Learning PyTorch

, , 2024

This blog is part of the “Deep Learning in Depth” series, where I’ll dive into the world of PyTorch. It aims to provide fundamental concepts and advanced techniques of PyTorch through coding examples.

Tensors

Tensors serve as the fundamental data components in PyTorch.

PyTorch tensors are multidimensional arrays optimized for numerical computations, capable of storing numeric data types such as float32, int32, and more. They adopt a contiguous memory layout similar to arrays in C/C++, enabling efficient data access and vectorized operations. This layout proves advantageous, particularly when leveraging hardware acceleration like SIMD (Single Instruction, Multiple Data) instructions on CPUs or CUDA on Nvidia GPUs.

In comparison to objects like Python lists, tensors offer several advantages in deep learning computations:

  • Python lists internally manage an array of pointers to objects of any data type. These objects are not stored in a contiguous memory block. Consequently, when the list undergoes resizing due to appending beyond its current capacity, it necessitates the allocation of a new array and the copying of elements from the old array, potentially incurring memory reallocation overhead.

  • Python treats numbers as full-fledged objects, entailing additional memory overhead due to object encapsulation, reference counting, and other Python-specific features.

Figure 1 shows the differences in memory allocation for PyTorch tensors and Python lists (Book: Deep Learning with PyTorch).

  • Figure 1: Python object numeric values (boxed) and PyTorch tensor numeric*
  • values (unboxed array)* #{figure-1}

Memory Tensor Vs Python List

Data Types

PyTorch defines a long list of tensor types with the data types mentioned in the tensors webpage.

I’ll use torch.float32, torch.float16 and torch.bfloat16 as examples to understand how the choice of data types can affect the ML modeling.

Float32

As mentioned in wikipedia, the IEEE 754 standard specifies a Float32 in binary with 32 bits of:

  • Sign bit: 1 bit
  • Exponent width: 8 bits
  • Significand precision: 24 bits (23 explicitly stored)

The example digits are shown in Figure 2.

Figure 2: The bits of a 32 bits float number. {#figure-2}

Float Example

The real value assumed by a given 32-bit data with a given sign, biased exponent e, and a 23-bit fraction:

\[\begin{equation*} \begin{aligned} \text{value} & = (-1)^{b_{31}} & \times & 2^{(b_{30}b_{29} \dots b_{23})_2 - 127} & \times & (1.b_{22}b_{21} \dots b_0)_2 \\ \text{value} & = (-1)^\text{sign} & \times & 2^{(E-127)} & \times & (1 + \sum_{i=1}^{23} b_{23-i} 2^{-i} ) \end{aligned} \end{equation*}\]

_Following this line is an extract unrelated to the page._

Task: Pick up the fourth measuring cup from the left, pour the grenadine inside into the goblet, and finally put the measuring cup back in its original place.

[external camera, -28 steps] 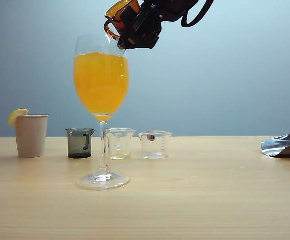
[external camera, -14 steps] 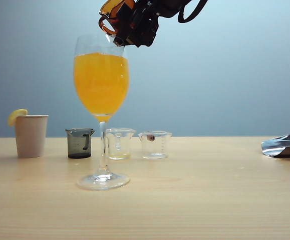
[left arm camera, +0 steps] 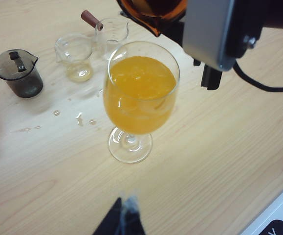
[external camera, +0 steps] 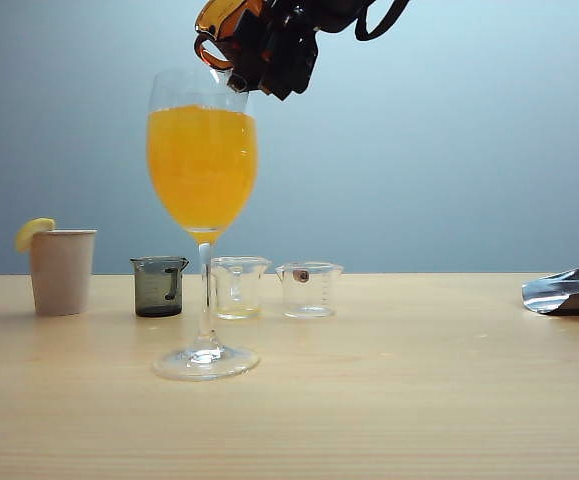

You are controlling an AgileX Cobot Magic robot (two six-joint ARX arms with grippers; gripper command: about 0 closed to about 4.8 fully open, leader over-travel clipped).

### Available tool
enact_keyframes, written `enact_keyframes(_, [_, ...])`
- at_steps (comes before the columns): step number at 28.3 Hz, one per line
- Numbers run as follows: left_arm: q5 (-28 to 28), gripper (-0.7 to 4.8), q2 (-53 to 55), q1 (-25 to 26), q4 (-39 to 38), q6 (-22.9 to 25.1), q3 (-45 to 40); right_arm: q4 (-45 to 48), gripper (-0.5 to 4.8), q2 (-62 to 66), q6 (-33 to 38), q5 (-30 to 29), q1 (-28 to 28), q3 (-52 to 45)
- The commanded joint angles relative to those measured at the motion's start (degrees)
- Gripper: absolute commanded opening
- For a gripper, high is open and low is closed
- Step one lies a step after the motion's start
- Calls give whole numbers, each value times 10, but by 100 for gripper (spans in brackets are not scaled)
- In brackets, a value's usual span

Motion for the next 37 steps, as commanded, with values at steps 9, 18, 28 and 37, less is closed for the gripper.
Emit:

The ranges of the components are:

  • $\text{sign}$ is either 0 or 1.
  • $E \in {1, \ldots, 254 }$,
  • $1.b_{22}b_{21}…b_{0} \in {1, 1+2^{-23}, \ldots, 2-2^{-23}}$

Therefore the range of the float32 number is $[-3.4e^{+38}, \, 3.4e^{+38}]$.

Float16 and BFloat16

The data type of float16 has exponent width of 5 bits and 10 significand precision bit, while bfloat16 has 8 and 7 respectively.

Both Float16 and BFloat16 have half of the digits compared to Float32. The Float16 data type can express values in the range $\pm65,504$, with the minimum value above 1 being $1 + 2^{-10}$. BFloat16 sacrifices the precision, but it preserves the exponent bits maintaining the Float32’s range. the minimum value above 1 being $1 + 2^{-7}$.

In deep learning, BFloat16 has the advantage over Float16:

  • Exponent Range: BFloat16’s larger exponent range (same as float32) reduces overflow/underflow issues.
  • Numerical Stability: More stable training dynamics due to wider range.
  • Ease of Use: Simplified transition from float32, reducing mantissa without exponent changes.
  • Hardware Support: Optimized implementations in modern AI hardware.
  • Efficiency: Similar memory and computational benefits as float16 with better stability.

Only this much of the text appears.